Task to carry out - Produce the records below again, word for word, but stop after the line that contains "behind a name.".

(Beginning of Given data)

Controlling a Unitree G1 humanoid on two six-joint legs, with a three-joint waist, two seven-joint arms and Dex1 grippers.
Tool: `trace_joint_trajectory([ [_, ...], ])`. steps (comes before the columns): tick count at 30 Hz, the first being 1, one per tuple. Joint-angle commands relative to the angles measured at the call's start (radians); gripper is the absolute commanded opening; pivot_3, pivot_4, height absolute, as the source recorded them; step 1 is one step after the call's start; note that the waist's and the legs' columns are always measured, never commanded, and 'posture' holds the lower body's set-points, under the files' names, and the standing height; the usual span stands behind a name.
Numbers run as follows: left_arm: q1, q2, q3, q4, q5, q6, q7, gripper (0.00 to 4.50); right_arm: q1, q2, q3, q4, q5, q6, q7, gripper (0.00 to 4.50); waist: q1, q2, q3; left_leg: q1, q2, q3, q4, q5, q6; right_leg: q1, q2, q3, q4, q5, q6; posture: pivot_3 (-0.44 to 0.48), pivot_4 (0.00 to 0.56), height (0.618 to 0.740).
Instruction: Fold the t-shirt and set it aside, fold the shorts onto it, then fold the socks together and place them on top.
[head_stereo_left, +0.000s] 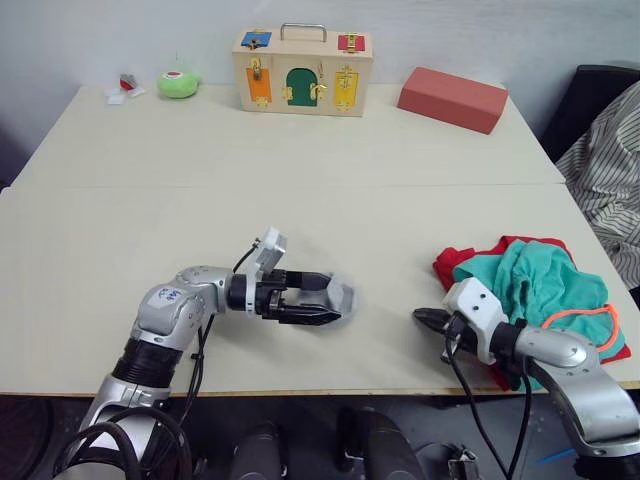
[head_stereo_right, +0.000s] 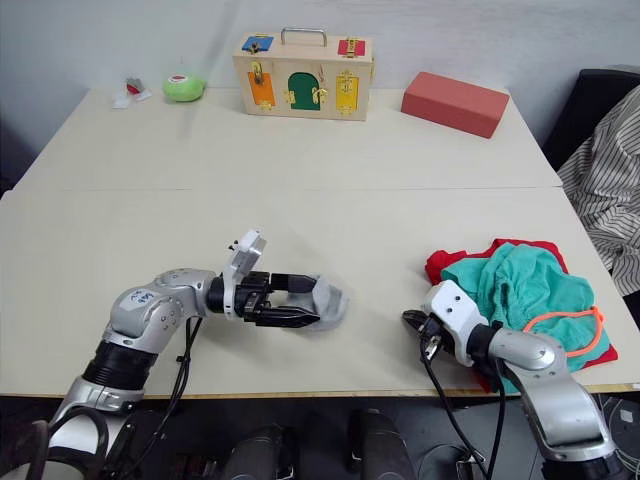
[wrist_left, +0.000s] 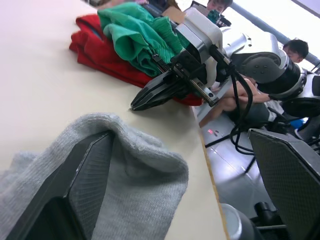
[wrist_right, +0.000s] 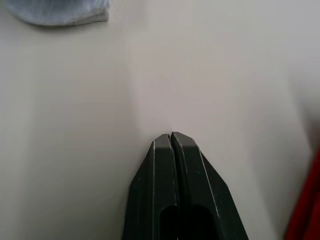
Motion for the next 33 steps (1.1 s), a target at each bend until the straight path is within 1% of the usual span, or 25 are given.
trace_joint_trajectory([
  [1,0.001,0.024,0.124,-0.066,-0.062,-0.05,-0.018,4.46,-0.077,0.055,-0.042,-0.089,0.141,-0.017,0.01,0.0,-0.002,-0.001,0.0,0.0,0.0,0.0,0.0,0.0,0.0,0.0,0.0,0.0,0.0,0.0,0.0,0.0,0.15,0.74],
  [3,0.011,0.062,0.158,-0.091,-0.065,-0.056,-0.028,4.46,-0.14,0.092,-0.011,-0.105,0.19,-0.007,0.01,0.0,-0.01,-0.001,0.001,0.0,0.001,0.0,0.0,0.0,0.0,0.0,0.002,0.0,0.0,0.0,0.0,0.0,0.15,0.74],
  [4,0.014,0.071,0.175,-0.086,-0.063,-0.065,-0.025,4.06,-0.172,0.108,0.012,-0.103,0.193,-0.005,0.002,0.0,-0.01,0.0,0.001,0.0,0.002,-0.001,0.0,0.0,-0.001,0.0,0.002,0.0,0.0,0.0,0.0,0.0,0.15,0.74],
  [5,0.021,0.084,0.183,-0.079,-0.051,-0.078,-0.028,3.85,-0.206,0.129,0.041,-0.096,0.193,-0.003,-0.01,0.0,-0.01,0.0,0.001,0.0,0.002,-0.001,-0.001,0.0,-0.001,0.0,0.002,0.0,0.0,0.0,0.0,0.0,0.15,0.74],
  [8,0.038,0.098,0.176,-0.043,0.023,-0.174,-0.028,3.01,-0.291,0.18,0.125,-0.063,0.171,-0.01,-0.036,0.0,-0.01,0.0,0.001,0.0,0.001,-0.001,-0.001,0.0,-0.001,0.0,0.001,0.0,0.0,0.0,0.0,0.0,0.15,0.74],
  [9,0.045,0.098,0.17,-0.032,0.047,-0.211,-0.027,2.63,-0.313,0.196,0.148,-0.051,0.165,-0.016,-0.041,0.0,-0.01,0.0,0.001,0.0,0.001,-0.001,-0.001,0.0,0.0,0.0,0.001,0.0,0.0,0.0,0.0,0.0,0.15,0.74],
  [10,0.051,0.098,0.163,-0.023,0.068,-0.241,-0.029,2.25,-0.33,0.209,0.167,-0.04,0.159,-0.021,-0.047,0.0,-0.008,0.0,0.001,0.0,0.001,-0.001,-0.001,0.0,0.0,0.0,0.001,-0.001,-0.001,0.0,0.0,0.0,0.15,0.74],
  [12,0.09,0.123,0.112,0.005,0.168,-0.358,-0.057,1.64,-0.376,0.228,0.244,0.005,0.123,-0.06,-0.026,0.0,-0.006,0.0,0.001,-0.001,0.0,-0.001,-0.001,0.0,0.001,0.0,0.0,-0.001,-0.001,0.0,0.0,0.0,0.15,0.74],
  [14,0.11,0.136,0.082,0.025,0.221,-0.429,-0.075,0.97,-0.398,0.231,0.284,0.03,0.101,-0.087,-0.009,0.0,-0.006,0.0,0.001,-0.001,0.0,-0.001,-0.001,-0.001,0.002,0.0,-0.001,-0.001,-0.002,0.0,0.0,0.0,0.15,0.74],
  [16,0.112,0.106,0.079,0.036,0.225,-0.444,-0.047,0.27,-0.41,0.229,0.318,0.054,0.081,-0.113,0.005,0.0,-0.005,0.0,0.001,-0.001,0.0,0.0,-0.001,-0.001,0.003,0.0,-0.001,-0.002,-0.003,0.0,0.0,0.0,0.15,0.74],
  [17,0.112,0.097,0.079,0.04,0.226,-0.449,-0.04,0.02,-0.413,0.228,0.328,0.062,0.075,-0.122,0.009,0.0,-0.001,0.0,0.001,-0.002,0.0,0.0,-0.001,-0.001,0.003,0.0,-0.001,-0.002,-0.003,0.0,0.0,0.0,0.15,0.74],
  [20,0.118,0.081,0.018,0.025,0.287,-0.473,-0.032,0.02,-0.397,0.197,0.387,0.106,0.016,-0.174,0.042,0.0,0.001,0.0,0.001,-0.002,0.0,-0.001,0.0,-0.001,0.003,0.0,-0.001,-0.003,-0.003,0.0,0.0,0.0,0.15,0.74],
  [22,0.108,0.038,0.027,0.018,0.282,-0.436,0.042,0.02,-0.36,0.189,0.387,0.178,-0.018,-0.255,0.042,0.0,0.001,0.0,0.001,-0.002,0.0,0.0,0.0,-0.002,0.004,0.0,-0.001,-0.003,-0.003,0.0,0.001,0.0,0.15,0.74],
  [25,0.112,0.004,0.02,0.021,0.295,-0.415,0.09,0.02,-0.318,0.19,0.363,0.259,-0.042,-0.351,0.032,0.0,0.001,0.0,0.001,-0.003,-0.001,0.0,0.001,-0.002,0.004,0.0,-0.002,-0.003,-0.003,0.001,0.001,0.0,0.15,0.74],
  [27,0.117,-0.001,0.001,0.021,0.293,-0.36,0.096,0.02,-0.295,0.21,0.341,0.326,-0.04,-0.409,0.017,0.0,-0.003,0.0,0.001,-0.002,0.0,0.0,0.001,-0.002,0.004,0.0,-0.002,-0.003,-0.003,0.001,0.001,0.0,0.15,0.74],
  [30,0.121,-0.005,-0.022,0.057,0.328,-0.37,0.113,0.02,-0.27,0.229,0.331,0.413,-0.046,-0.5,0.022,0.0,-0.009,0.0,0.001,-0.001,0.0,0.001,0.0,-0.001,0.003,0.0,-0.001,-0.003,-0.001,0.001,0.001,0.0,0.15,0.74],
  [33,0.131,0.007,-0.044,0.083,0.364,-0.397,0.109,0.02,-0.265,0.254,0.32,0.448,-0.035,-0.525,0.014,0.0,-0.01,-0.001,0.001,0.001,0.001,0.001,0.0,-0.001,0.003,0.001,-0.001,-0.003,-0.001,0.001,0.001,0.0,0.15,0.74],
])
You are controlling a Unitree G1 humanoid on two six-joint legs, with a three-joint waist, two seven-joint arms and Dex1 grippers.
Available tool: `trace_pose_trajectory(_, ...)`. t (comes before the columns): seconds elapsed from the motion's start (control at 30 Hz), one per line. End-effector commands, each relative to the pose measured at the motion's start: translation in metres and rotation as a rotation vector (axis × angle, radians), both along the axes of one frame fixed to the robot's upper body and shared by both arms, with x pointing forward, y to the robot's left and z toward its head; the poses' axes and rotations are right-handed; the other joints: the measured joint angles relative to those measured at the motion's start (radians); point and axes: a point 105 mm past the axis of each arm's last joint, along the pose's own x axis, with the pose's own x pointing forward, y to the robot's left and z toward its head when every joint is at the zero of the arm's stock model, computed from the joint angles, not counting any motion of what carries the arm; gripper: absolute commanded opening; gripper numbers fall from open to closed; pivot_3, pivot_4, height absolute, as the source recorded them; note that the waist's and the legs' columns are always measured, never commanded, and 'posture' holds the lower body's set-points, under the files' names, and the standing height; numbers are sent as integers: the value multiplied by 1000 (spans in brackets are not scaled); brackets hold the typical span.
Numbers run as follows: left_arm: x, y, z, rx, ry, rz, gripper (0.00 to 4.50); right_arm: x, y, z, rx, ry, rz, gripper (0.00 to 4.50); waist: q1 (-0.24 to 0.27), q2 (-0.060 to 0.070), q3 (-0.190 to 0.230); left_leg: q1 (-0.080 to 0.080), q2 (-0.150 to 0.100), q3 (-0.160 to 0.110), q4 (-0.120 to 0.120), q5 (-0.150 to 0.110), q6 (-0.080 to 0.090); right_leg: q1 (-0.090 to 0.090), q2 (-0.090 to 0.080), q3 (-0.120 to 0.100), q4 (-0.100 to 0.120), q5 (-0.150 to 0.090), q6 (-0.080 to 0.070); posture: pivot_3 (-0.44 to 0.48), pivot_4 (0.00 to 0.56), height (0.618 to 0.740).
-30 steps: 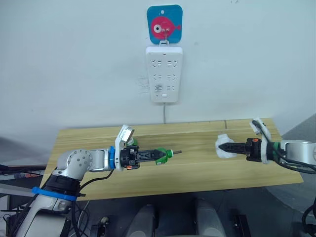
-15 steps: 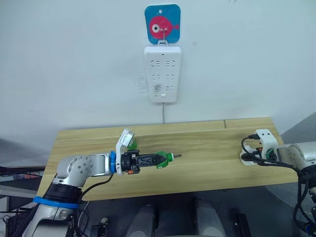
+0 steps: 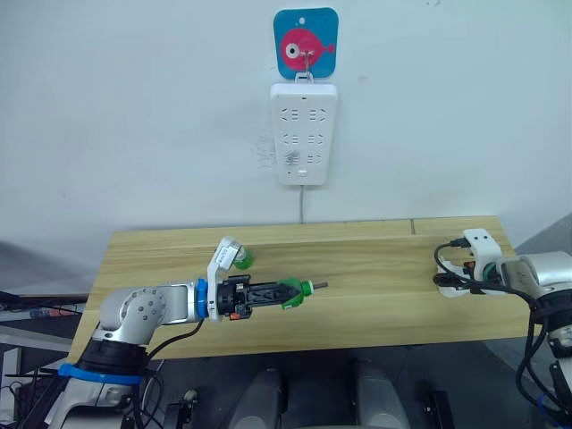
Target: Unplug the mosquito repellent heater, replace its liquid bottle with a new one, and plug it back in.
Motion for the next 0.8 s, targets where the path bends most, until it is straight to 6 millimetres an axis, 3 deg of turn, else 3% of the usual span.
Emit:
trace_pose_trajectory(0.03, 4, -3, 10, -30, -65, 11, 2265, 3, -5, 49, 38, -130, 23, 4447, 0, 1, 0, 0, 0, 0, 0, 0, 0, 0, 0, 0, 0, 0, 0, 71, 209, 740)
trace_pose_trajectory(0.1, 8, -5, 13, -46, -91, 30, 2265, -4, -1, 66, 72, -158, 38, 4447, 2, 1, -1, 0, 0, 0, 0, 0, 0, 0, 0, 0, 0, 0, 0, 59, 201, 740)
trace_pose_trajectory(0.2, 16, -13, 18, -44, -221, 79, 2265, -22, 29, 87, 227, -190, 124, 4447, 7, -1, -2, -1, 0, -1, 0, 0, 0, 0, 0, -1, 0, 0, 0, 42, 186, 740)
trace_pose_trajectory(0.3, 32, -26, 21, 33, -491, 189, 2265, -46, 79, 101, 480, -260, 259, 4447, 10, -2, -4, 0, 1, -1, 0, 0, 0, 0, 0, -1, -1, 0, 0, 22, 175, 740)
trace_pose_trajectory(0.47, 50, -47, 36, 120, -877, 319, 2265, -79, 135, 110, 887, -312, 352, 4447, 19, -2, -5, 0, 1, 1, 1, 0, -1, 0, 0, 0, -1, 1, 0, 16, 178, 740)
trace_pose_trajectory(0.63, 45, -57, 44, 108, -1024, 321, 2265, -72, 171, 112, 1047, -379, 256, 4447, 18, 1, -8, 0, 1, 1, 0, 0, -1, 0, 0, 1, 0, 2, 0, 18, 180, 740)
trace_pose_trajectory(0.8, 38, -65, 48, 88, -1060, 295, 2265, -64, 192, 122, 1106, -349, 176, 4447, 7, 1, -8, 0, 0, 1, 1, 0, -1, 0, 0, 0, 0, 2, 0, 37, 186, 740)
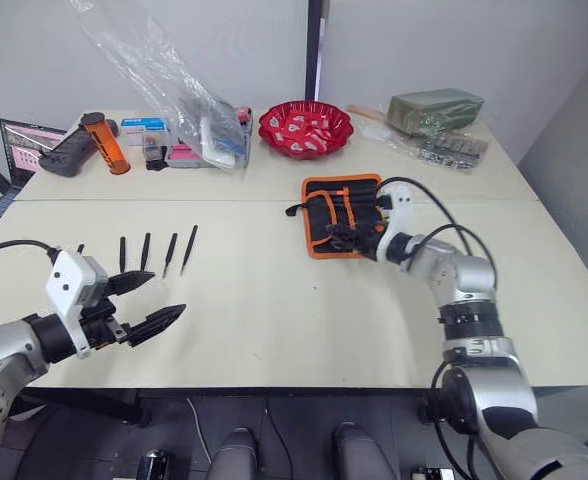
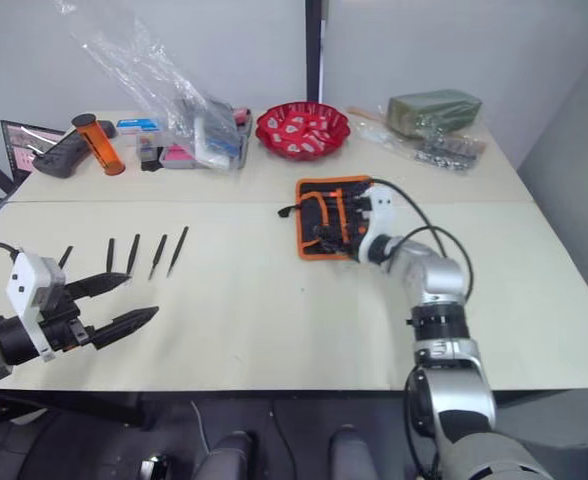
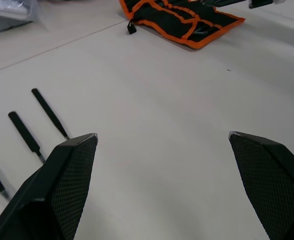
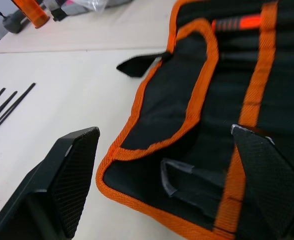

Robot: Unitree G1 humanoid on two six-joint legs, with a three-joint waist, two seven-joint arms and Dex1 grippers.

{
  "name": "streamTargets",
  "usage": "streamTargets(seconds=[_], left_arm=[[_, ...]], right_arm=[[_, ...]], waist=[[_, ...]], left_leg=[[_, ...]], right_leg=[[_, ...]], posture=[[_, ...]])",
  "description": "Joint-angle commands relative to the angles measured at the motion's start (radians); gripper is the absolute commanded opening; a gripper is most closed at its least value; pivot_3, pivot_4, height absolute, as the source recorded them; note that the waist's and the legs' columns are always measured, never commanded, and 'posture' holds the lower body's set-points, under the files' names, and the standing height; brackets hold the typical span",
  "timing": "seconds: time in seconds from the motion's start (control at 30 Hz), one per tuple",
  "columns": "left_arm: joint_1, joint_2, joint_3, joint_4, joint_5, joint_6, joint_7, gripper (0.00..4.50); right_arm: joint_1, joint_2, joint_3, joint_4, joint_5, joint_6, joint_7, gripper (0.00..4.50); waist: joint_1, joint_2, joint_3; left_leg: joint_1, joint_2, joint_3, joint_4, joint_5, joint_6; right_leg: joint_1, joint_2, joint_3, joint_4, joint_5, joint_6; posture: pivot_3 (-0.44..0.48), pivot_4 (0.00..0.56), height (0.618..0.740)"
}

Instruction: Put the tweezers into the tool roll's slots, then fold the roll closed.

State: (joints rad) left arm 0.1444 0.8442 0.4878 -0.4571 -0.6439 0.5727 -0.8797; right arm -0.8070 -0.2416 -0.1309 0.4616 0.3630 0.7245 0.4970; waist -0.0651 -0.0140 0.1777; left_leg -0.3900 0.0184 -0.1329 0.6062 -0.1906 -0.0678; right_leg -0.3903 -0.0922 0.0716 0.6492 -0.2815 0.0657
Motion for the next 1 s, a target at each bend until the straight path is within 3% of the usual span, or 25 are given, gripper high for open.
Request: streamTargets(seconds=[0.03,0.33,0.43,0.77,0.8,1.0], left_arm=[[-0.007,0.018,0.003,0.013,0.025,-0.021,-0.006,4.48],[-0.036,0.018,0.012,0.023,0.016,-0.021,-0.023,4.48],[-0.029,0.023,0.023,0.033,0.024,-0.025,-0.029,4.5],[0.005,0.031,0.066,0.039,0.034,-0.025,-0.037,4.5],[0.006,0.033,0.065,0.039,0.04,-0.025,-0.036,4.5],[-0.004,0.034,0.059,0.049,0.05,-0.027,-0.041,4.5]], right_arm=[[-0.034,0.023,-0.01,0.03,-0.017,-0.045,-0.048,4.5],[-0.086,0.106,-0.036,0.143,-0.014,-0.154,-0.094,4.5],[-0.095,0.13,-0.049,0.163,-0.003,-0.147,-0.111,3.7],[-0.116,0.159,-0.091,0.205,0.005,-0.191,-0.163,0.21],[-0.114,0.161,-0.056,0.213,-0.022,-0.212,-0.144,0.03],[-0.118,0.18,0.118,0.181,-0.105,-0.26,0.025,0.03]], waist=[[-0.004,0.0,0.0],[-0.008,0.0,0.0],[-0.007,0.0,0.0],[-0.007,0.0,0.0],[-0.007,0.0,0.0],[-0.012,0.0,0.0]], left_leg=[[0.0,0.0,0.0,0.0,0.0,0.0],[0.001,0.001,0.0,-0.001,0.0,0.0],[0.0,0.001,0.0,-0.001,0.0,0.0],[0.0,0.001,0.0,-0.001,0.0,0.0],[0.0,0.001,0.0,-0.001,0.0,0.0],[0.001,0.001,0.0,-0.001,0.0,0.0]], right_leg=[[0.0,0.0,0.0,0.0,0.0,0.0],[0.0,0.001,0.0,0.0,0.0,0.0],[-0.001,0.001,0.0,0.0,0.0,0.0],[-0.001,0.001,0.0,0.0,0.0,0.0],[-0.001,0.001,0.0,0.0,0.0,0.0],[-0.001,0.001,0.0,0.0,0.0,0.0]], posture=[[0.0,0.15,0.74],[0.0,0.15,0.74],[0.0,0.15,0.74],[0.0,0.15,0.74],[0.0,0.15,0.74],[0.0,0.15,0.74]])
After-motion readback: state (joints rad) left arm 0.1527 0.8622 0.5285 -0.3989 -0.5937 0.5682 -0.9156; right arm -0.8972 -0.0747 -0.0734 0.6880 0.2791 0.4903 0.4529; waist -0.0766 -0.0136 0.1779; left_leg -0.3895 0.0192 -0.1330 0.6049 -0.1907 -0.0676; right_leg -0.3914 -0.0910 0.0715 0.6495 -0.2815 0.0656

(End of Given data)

Task response -
Controlling a Unitree G1 humanoid on two six-joint legs, with a three-joint waist, two seven-joint arms and Dex1 grippers.
Tool: `trace_joint_trajectory([ [_, ...], ])`. steps (comes before the columns): tick count at 30 Hz, the first being 1, one per tuple. Joint-angle commands relative to the angles measured at the call's start (radians); gripper is the absolute commanded opening; pivot_3, pivot_4, height absolute, as the source recorded them; step 1 is one step after the call's start; note that the waist's and the legs' columns are always measured, never commanded, and 'posture' holds the lower body's set-points, under the files' names, and the standing height; the usual span stands behind a name.

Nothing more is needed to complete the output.